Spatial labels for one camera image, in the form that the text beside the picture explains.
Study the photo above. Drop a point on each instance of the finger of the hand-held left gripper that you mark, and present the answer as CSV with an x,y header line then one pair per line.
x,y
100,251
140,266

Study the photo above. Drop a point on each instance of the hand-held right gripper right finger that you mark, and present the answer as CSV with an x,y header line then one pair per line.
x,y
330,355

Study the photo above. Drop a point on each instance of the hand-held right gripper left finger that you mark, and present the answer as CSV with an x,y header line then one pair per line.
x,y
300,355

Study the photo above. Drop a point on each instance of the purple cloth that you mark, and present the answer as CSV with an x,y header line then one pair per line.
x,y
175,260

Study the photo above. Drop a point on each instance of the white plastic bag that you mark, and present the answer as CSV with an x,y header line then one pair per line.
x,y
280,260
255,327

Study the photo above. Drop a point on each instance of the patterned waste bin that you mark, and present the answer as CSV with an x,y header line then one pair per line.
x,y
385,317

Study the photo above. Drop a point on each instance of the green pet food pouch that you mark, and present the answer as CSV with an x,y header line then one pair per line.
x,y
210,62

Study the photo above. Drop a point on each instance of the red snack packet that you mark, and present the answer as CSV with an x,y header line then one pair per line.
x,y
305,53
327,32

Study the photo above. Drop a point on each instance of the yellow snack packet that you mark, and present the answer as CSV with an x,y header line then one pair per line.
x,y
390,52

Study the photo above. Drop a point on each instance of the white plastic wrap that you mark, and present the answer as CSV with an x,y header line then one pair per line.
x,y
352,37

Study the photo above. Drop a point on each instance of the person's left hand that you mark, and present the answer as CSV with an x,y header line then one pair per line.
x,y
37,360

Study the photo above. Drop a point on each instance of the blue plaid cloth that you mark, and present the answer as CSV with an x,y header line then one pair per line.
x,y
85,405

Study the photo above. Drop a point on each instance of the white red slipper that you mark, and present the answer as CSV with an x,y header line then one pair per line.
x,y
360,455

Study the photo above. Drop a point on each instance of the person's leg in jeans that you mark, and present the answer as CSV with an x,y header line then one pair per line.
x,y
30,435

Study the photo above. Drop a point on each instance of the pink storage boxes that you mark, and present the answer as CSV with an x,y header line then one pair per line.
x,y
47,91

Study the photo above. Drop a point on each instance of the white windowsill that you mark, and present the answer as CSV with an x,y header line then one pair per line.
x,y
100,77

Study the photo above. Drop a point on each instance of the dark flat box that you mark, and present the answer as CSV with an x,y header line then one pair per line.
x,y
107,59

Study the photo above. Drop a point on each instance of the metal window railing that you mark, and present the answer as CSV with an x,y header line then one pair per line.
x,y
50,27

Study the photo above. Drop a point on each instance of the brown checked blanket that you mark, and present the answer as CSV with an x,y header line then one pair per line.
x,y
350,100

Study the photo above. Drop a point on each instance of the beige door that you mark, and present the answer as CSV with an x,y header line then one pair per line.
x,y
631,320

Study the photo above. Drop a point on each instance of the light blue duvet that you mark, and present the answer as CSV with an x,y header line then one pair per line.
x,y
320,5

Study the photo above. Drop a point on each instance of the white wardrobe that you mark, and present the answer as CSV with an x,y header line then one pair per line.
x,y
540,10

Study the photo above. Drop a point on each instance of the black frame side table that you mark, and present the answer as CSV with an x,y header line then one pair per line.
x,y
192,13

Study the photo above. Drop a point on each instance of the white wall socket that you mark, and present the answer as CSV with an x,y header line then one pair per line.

> **Task statement**: Every line between the one that contains "of the beige" and the last line of the listing, both included, should be retyped exactly, with nothing else added.

> **Solution for this problem**:
Study the photo above. Drop a point on each instance of the beige door that you mark, and present the answer as CSV with an x,y header line then one pair per line.
x,y
631,320

Study the photo above. Drop a point on each instance of the light blue duvet that you mark, and present the answer as CSV with an x,y header line then one pair per line.
x,y
320,5

Study the photo above. Drop a point on each instance of the white wardrobe that you mark, and present the answer as CSV with an x,y header line then one pair per line.
x,y
540,10

Study the photo above. Drop a point on each instance of the black frame side table that you mark, and present the answer as CSV with an x,y header line then one pair per line.
x,y
192,13

Study the photo above. Drop a point on each instance of the white wall socket that you mark, and present the answer as CSV with an x,y header line then one pair per line.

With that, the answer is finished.